L’origine du TPL fait l’objet de débats au sein de la communauté scientifique. «Certains spécialistes croient que le trouble est uniquement lié à des facteurs psychosociaux alors que d’autres pensent qu’il a des causes génétiques, signale la Dre Fugère. Les théories les plus récentes parlent d’une maladie biopsychosociale qui se développe en fonction des prédispositions génétiques et de l’environnement.
Crimes graves
Condamnées pour des crimes graves dont des meurtres, des incendies criminels et des vols qualifiés, les patientes de l’Unité d’évaluation et de traitement pour femmes de l’Institut bénéficient des services de la Dre Fugère et de ceux d’un neuropsychologue et d’un criminologue. En groupe, les femmes apprennent à maitriser certains outils nécessaires à la résolution de problèmes et à la gestion de leurs émotions ou relations interpersonnelles. Les détenues apprennent aussi à tolérer une certaine part de détresse. «Au cours de la thérapie, on réalise qu’il y a des choses qu’on peut changer et d’autres qu’on doit laisser tomber», dit la Dre Fugère.
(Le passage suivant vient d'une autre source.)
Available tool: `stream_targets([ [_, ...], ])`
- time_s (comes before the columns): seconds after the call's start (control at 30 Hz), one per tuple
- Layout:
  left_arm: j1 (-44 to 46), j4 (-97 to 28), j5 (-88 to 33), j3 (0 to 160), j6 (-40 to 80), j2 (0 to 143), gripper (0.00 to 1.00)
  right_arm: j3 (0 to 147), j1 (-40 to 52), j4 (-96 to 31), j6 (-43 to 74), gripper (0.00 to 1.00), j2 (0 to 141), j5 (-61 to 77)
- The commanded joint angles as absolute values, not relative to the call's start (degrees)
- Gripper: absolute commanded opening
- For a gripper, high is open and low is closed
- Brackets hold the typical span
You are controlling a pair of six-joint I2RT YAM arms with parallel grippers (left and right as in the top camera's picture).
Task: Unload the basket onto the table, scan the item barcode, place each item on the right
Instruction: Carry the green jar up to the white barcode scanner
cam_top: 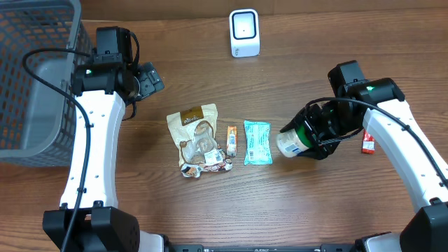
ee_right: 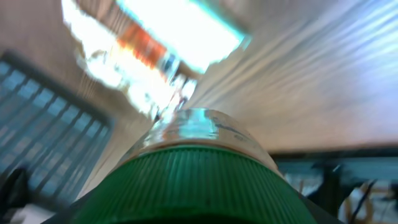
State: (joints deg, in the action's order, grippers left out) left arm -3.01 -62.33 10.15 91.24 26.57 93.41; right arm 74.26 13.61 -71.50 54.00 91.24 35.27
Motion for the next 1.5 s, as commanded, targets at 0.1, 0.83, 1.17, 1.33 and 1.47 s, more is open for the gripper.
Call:
stream_targets([
  [0.1,-2.98,-62.35,10.92,91.70,26.33,92.51,1.00,75.81,13.87,-70.08,53.52,0.04,90.11,9.87],
  [0.83,-2.98,-62.35,10.92,91.68,26.33,92.51,1.00,75.81,13.87,-51.48,31.40,0.04,90.11,-11.75],
  [1.17,-2.98,-62.35,10.92,91.68,26.33,92.51,1.00,76.95,15.25,-44.14,16.82,0.04,90.11,-8.95],
  [1.33,-2.98,-62.35,10.92,91.68,26.35,92.51,1.00,81.71,17.76,-43.05,12.29,0.03,90.11,-8.95],
  [1.47,-2.98,-62.33,10.92,91.70,26.33,92.51,1.00,86.19,19.68,-40.82,11.44,0.03,90.11,-8.97],
])
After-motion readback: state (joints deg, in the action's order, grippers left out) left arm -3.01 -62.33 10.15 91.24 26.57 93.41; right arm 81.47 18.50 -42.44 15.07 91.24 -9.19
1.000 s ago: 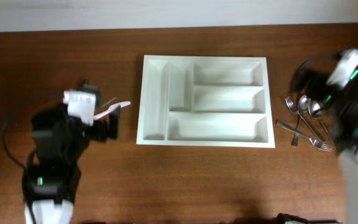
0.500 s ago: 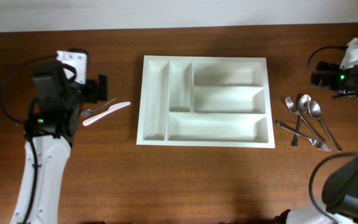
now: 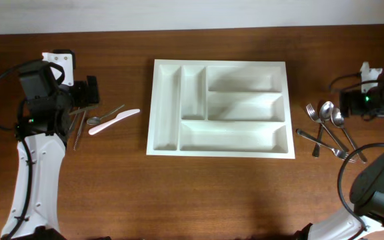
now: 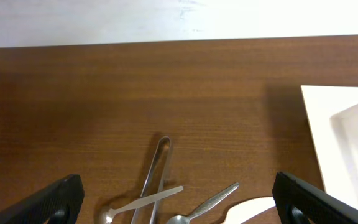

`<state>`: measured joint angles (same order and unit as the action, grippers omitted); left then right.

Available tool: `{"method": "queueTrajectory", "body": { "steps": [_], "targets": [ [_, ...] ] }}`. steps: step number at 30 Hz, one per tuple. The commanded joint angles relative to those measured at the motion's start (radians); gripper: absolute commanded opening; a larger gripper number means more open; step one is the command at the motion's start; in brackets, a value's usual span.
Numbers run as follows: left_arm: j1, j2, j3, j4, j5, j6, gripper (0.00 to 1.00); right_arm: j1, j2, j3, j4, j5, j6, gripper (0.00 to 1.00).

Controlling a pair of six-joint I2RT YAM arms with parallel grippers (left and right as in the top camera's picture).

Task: Pack container
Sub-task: 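Move right gripper to the spoons and grasp a metal spoon, then carry the spoon with right gripper to the tray's top-right compartment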

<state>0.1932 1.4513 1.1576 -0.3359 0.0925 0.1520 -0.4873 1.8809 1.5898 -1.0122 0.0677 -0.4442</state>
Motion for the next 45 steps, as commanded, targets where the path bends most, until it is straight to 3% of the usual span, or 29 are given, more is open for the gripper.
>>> {"method": "queueTrajectory", "body": {
  "steps": [1, 5, 10, 18, 20, 32, 38, 45],
  "targets": [
    [0.002, 0.007, 0.018, 0.002, -0.004, -0.005, 0.99, -0.014, 0.031, 0.018, -0.025, 0.067, -0.148, 0.90],
    [0.002, 0.007, 0.018, 0.002, -0.004, -0.005, 0.99, -0.031, 0.076, 0.016, -0.053, 0.064, -0.147, 0.90],
    [0.002, 0.007, 0.018, 0.002, -0.004, -0.005, 0.99, -0.047, 0.144, 0.015, -0.059, 0.050, -0.147, 0.79],
    [0.002, 0.007, 0.018, 0.002, -0.004, -0.005, 0.99, -0.051, 0.221, 0.014, -0.039, 0.006, -0.147, 0.76],
    [0.002, 0.008, 0.018, 0.002, -0.004, -0.005, 0.99, -0.051, 0.239, 0.014, -0.028, 0.004, -0.147, 0.66],
    [0.002, 0.007, 0.018, 0.002, -0.004, -0.005, 0.99, -0.051, 0.325, 0.010, 0.006, 0.004, -0.118, 0.45],
    [0.002, 0.007, 0.018, 0.002, -0.004, -0.005, 0.99, -0.051, 0.336, 0.010, 0.005, 0.014, -0.116, 0.05],
    [0.002, 0.008, 0.018, 0.002, -0.004, -0.005, 0.99, -0.051, 0.325, 0.032, -0.008, 0.285, 0.013, 0.04]
  ]
}}
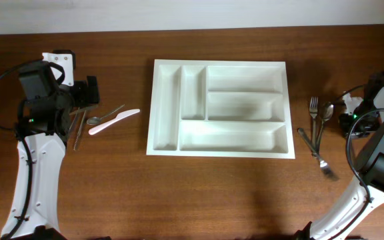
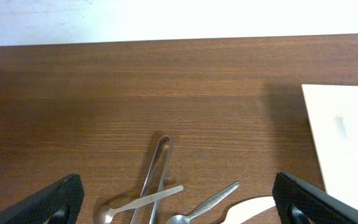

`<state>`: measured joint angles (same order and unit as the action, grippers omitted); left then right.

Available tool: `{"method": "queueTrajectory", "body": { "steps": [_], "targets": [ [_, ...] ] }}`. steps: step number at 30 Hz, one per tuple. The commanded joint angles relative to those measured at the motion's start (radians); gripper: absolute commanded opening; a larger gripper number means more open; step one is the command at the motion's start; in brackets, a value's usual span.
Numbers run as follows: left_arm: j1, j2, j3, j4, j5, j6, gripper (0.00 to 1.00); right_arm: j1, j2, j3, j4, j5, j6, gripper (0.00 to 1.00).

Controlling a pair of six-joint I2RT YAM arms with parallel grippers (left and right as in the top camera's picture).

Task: Pack container
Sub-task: 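Carry the spoon with right gripper to the tray's top-right compartment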

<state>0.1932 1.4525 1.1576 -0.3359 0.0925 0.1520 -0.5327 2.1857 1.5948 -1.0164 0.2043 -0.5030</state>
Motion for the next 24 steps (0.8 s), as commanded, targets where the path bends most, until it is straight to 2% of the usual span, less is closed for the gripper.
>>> {"method": "queueTrajectory", "body": {
  "steps": [1, 9, 13, 14, 18, 24],
  "targets": [
    [0.002, 0.006, 0.018, 0.002, -0.004, -0.005, 0.99, -0.005, 0.011, 0.035, -0.007, 0.140, 0.072, 0.04],
    [0.001, 0.006, 0.018, 0.002, -0.004, -0.005, 0.99, 0.075, -0.160, 0.189, -0.085, 0.078, 0.074, 0.04],
    [0.001, 0.006, 0.018, 0.002, -0.004, -0.005, 0.99, 0.233, -0.267, 0.307, -0.064, -0.265, 0.044, 0.04],
    [0.001, 0.006, 0.018, 0.002, -0.004, -0.005, 0.99, 0.261, -0.272, 0.315, -0.052, -0.317, 0.012, 0.04],
    [0.001, 0.006, 0.018, 0.002, -0.004, -0.005, 0.99, 0.444, -0.262, 0.323, 0.035, -0.541, -0.335, 0.04],
    [0.001, 0.006, 0.018, 0.002, -0.004, -0.005, 0.99, 0.602, -0.169, 0.323, 0.134, -0.530, -0.563, 0.04]
  ]
}}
Une fois par semaine, les femmes rencontrent individuellement la thérapeute, qui insiste principalement sur la nécessité de réduire les gestes d’automutilation et l’importance de poursuivre le traitement. La prisonnière peut toutefois choisir de quitter le programme et de retourner dans son établissement d’origine à n’importe quel moment. Les femmes qui auront été traitées ou dont le comportement se sera sensiblement amélioré pourront éventuellement purger leur peine dans les pénitenciers régionaux et profiter d’une libération conditionnelle. «Le criminologue qui travaille dans notre équipe a pour tâche d’évaluer le risque de récidive», explique la Dre Fugère.
Il est trop tôt pour savoir si les détenues qui participent au programme ont entièrement réussi à contrôler leurs symptômes.
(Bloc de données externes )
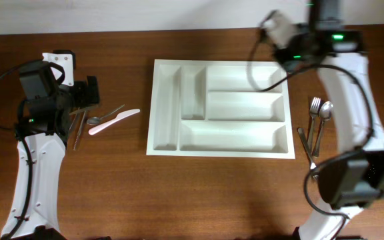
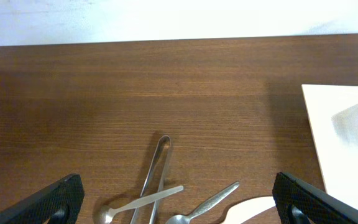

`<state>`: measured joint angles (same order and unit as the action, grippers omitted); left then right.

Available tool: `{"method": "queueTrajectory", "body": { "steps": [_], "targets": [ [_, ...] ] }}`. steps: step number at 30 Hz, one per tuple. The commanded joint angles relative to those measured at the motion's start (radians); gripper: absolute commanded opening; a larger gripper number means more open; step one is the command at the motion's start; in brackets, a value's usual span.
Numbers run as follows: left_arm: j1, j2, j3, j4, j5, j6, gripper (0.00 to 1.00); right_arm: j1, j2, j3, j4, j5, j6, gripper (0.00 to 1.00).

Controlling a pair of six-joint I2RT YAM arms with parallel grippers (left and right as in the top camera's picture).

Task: Pack container
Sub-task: 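Carry the spoon with right gripper to the tray's top-right compartment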

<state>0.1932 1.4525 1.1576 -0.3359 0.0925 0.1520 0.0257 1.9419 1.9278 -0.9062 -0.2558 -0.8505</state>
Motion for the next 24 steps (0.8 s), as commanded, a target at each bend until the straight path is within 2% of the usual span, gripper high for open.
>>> {"method": "queueTrajectory", "body": {
  "steps": [1, 5, 13, 24],
  "targets": [
    [0.001, 0.006, 0.018, 0.002, -0.004, -0.005, 0.99, 0.055, 0.093, -0.010, 0.034, -0.070, -0.249, 0.04],
    [0.001, 0.006, 0.018, 0.002, -0.004, -0.005, 0.99, 0.079, 0.169, -0.010, 0.067, -0.070, -0.374, 0.04],
    [0.001, 0.006, 0.018, 0.002, -0.004, -0.005, 0.99, 0.078, 0.283, -0.010, 0.164, -0.070, -0.377, 0.04],
    [0.001, 0.006, 0.018, 0.002, -0.004, -0.005, 0.99, 0.079, 0.354, -0.011, 0.153, -0.077, -0.372, 0.04]
  ]
}}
La thérapie s’échelonne habituellement sur six mois. «Certaines femmes sont ici depuis l’ouverture et progressent bien, observe la Dre Fugère. D’autres ont choisi de partir. D’autres encore sont parties puis revenues par la suite.»
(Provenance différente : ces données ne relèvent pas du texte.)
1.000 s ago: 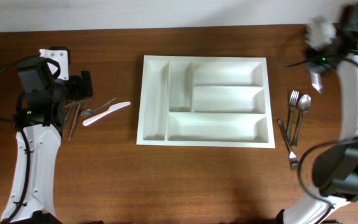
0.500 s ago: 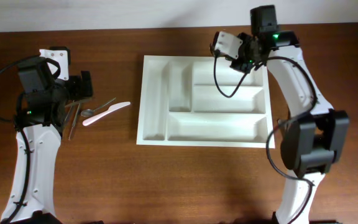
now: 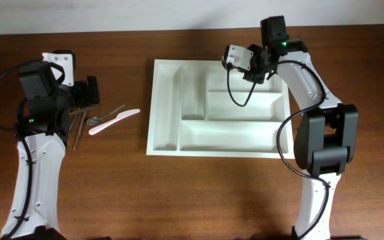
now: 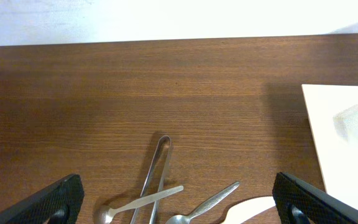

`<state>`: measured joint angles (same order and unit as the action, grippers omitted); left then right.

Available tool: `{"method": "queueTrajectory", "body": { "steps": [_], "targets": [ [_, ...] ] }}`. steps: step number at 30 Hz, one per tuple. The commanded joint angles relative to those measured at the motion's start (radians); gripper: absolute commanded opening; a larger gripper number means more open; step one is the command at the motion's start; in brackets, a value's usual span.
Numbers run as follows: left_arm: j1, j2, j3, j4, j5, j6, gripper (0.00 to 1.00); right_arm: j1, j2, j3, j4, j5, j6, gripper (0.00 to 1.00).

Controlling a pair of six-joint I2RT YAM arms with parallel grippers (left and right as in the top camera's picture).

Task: Pack container
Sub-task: 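Carry the spoon with right gripper to the tray's top-right compartment, then release the spoon in the compartment and withdraw right gripper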

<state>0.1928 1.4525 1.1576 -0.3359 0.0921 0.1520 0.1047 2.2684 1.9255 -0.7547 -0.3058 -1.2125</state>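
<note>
The white cutlery tray lies mid-table, and its near corner shows in the left wrist view. My left gripper stands open above the loose pieces left of the tray: metal tongs, a spoon, a second spoon and a white plastic knife. It holds nothing. My right gripper hangs over the tray's far long compartment. From above, its jaws and anything they hold cannot be made out.
The right arm stretches from the table's right side across the tray's far right corner, with a cable looping under it. No cutlery shows on the table right of the tray; the arm covers part of that area. The table's far edge meets a white wall.
My right gripper has moved from above the tray's far right corner to over the far compartment, further left. The fork and spoon right of the tray no longer show. My left arm is unmoved.
At first several forks and spoons lay right of the tray with my right gripper beside them. Later fewer pieces lay there. Then the right arm was over the tray's far right corner, and now it is over the far compartment. My left gripper stayed open throughout.
</note>
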Motion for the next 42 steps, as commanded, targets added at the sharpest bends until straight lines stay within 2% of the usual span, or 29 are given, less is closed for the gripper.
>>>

La psychiatre, qui a traité des centaines d’hommes et de femmes aux prises avec un TPL avant la création de cette unité, affirme que plusieurs ont réussi à s’en sortir. «L’approche comportementale dialectique, que nous utilisons, a fait ses preuves. Elle a été élaborée dans les années 90 par des chercheurs américains et est maintenant utilisée partout dans le monde.»
La psychiatre compte entreprendre des travaux de recherche sous peu. Entre autres sujets, elle s’attaquera aux différences qui existent entre les hommes et les femmes souffrant d’un TPL. «On sait qu’environ 60 % des personnes atteintes sont des femmes, souligne-t-elle. Mais on ne comprend pas pourquoi elles sont majoritaires et ce qui les différencie sur le plan des symptômes et du traitement. J’aimerais fouiller un peu cette question.»